[SOLVED] NFS autofs freezes client after a while [Archive]

c902

April 20th, 2020, 09:59 PM

Hello,

I use NFS to connect to my server. When accessing from client 1, the client gets slower file access after a while and the sometimes it freezes completely. After a reboot everything seems fine again. On client 2 everything is fine.

Server: Debian GNU/Linux 9.12 (stretch)
in /etc/exports

/mnt/md0/chris 10.0.0.0/24(rw,sync,no_subtree_check)

Client 1: Linux Mint 19.3 Tricia (Ubuntu Bionic)
Client 2: Linux Mint 19 Tara (Ubuntu Bionic)
both use autofs to connect to the NFS share
in /etc/auto.master

/net -hosts --timeout=60

root@client1:~# cat /var/log/syslog | grep -i automount
Apr 19 21:29:21 client1 kernel: [ 4.001453] systemd[1]: Set up automount Arbitrary Executable File Formats File System Automount Point.
Apr 19 21:29:27 client1 systemd[1]: Starting Automounts filesystems on demand...
Apr 19 21:29:27 client1 systemd[1]: Started Automounts filesystems on demand.

do you have any hint what could be wrong here, or where to look?

Thanks, Chris

TheFu

April 21st, 2020, 01:04 AM

Debian and Mint are not Official Ubuntu flavors.

I’ve never used NFS with either let me see what jumps out.
a) looks like you are using SW-RAiD? How is the performance on the host to that storage? Just trying to exclude stuff.
b) use async, not sync if you want better performance.
c) what are the autofs mount options?
d) have you excluded the networking already? Does iperf3 show no network performance issues between each client and the server? All wired networking? All intel NiCs?

My autofs options, an example mount:

/d/D1 -fstype=nfs,proto=tcp,intr,rw,async istar:/d/D1

My exports file on the server (Ubuntu 16.04):

/d/D1 lubuntu(rw,async,root_squash) romulus(rw,root_squash,async) hadar(rw,root_squash,async)
i don't do subnet-wide authorizations.

The mount:

istar:/d/D1 nfs4 3.5T 3.5T 16G 100% /d/D1

Anything interesting in the nfstats?

BTW, i've not seen any performance issues over time 1 day, 1 month or 10 months of uptime.

Tadaen_Sylvermane

April 21st, 2020, 01:59 AM

I had a fair number of issues when I was trying to use autofs inside LTSP pxe boot machines. Problems getting the chroot set up. Switched to systemd via fstab and haven't looked back. Admittedly I didn't really get autofs or research my issues too much.

nfs.mylan.home:/snapraid/pool /snapraid/pool nfs defaults,noauto,x-systemd.automount,x-systemd.timeout=30 0 0

Whether or not one likes it, systemd is here to stay. I don't however know how much you can fine tune it like autofs. But for basic use it's to easy.

slickymaster

April 21st, 2020, 12:42 PM

Thread moved to MINT for a better fit

TheFu

April 21st, 2020, 03:53 PM

I had a fair number of issues when I was trying to use autofs inside LTSP pxe boot machines. Problems getting the chroot set up. Switched to systemd via fstab and haven't looked back. Admittedly I didn't really get autofs or research my issues too much.
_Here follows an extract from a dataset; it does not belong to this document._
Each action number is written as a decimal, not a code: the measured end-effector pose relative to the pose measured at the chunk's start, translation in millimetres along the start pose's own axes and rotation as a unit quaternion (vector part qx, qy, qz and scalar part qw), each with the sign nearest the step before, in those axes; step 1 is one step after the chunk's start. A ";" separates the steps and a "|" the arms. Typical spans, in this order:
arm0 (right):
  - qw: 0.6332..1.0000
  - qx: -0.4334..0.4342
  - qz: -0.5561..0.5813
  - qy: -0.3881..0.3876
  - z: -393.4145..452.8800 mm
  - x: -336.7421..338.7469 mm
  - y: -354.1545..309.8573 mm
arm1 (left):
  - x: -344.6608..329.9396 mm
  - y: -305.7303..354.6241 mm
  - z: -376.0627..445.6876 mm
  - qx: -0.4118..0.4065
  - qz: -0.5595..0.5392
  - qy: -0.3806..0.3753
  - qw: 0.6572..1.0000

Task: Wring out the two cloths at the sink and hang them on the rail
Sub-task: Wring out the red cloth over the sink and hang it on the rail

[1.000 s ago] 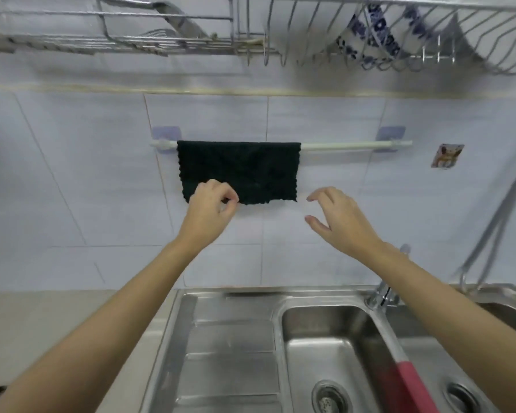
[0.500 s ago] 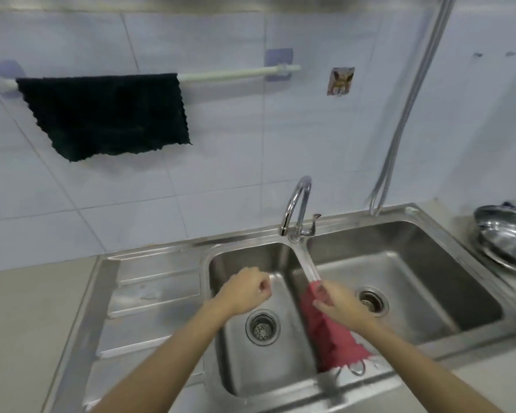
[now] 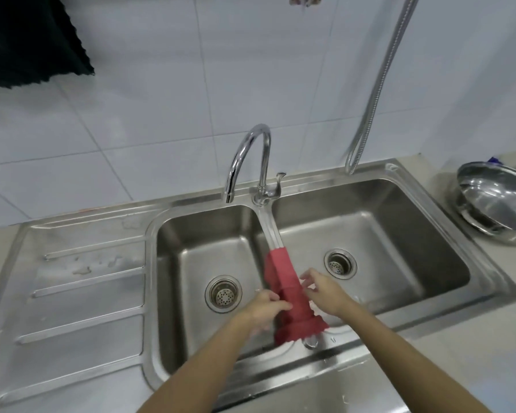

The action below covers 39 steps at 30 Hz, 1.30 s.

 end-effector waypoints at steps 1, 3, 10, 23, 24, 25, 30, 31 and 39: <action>1.000 0.001 -0.002 -0.005 3.7 1.7 1.4 | -7.1 -0.8 5.4 0.019 -0.046 -0.015 0.999; 1.000 0.004 0.002 -0.004 10.7 3.6 4.3 | -17.9 -1.6 18.8 0.036 -0.101 -0.028 0.994; 0.999 -0.017 0.038 0.014 22.2 -3.9 11.0 | -28.8 -13.3 47.0 -0.016 0.045 0.048 0.998; 0.858 -0.005 0.512 -0.048 -19.1 -19.1 -88.5 | 88.3 143.2 -114.7 -0.306 0.196 0.221 0.905; 0.852 0.012 0.519 -0.064 -21.1 -22.8 -99.2 | 99.8 139.7 -120.8 -0.292 0.171 0.248 0.908; 0.854 0.025 0.514 -0.077 -24.5 -25.7 -109.1 | 111.8 134.5 -123.9 -0.272 0.143 0.272 0.912; 0.898 0.112 0.415 -0.096 -31.9 -30.2 -140.5 | 166.4 94.6 -126.9 -0.198 0.056 0.389 0.898; 0.907 0.138 0.388 -0.089 -33.6 -28.1 -146.9 | 171.4 86.0 -128.1 -0.193 0.021 0.389 0.901; 0.920 0.234 0.310 -0.040 -15.8 9.5 -182.0 | 139.1 63.4 -129.9 -0.200 0.010 0.085 0.976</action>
Point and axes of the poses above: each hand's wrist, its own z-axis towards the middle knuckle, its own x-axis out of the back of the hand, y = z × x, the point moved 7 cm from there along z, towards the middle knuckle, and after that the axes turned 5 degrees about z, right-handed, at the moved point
nfs.mylan.home:/snapraid/pool /snapraid/pool nfs defaults,noauto,x-systemd.automount,x-systemd.timeout=30 0 0

Whether or not one likes it, systemd is here to stay. I don't however know how much you can fine tune it like autofs. But for basic use it's to easy.

The systemd-automount has been solid in my testing here the last few months. I doubt the underlying code involved is any different between autofs and systemd-automount. These are just configuration and management layers.

c902

April 23rd, 2020, 08:42 PM

Hello,

thanks for all the input so far. Here are some answers to your questions or recommendations:

yes, I use SW raid on the server, performance is fine, no problem when accessing from the other client
I switched to async, thanks
autofs mount options are in the original mail
iperf3 shows 60MByte/s, client1 (the one with the problem) uses wired access, client2 (without problems) is connected via WiFi

do you have any further suggestions?

Thx, Chris

TheFu

April 23rd, 2020, 09:02 PM

60MByte/s is terrible performance. Terrible.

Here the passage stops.